■ Supplied information:

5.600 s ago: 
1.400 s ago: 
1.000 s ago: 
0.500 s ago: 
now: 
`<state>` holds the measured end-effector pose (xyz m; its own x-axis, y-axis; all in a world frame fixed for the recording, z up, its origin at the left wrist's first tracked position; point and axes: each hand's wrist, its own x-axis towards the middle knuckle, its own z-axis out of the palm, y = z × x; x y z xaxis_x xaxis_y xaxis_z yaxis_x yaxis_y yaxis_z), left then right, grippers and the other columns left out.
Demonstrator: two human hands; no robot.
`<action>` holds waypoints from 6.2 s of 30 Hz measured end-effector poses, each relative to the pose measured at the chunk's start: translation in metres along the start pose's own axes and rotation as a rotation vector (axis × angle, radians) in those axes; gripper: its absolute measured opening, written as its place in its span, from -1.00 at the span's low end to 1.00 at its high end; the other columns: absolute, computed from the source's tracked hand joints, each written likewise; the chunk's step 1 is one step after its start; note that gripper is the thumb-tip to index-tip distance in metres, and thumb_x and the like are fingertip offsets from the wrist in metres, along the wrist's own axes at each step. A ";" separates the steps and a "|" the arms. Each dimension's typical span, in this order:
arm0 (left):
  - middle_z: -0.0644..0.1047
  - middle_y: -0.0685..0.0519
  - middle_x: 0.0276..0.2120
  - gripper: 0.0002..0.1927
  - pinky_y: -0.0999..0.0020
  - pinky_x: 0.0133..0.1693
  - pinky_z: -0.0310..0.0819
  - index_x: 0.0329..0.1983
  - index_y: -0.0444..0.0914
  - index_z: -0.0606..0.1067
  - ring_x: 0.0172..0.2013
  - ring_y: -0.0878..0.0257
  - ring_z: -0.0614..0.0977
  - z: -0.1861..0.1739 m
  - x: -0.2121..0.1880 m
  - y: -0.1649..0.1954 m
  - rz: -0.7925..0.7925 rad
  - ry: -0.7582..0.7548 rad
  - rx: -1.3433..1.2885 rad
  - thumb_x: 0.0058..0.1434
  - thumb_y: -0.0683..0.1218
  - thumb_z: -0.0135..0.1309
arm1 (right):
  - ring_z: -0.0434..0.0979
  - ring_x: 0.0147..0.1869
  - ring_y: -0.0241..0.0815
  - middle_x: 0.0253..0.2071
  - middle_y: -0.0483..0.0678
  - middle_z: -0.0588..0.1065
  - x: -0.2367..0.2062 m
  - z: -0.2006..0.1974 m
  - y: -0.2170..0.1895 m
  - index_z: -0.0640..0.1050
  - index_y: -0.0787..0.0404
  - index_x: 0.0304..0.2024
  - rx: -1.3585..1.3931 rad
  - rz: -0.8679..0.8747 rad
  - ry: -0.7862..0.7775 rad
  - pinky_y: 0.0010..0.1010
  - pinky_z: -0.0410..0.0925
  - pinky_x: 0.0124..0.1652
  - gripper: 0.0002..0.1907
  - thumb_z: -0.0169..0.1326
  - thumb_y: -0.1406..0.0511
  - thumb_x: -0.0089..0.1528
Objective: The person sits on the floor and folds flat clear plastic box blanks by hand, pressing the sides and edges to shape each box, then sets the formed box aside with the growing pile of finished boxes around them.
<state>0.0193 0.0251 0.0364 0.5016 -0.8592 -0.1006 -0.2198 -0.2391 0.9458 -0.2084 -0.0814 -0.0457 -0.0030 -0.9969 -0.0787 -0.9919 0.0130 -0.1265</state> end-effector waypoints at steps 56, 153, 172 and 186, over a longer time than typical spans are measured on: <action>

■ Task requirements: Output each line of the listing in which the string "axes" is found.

■ Result of the task:
`<state>` holds the measured end-effector pose (xyz m; its own x-axis, y-axis; all in a world frame fixed for the recording, z up, its origin at the left wrist's first tracked position; point and axes: each hand's wrist, its own x-axis towards the middle knuckle, its own z-axis out of the palm, y = z × x; x y z xaxis_x xaxis_y xaxis_z yaxis_x yaxis_y yaxis_z), left then right, grippers and the other columns left out.
`<action>` holds waypoints from 6.2 s of 30 Hz measured end-effector poses, each relative to the pose measured at the chunk's start: translation in metres along the start pose's own axes and rotation as a rotation vector (axis × angle, radians) in those axes; gripper: its absolute measured opening, written as its place in its span, from -1.00 at the span's low end to 1.00 at its high end; the other columns: absolute, computed from the source's tracked hand joints, each written likewise; the chunk's step 1 is one step after its start; note that gripper is the thumb-tip to index-tip distance in metres, and thumb_x and the like are fingertip offsets from the wrist in metres, along the wrist's own axes at each step. A ";" separates the steps and a "|" the arms. Each dimension's typical span, in this order:

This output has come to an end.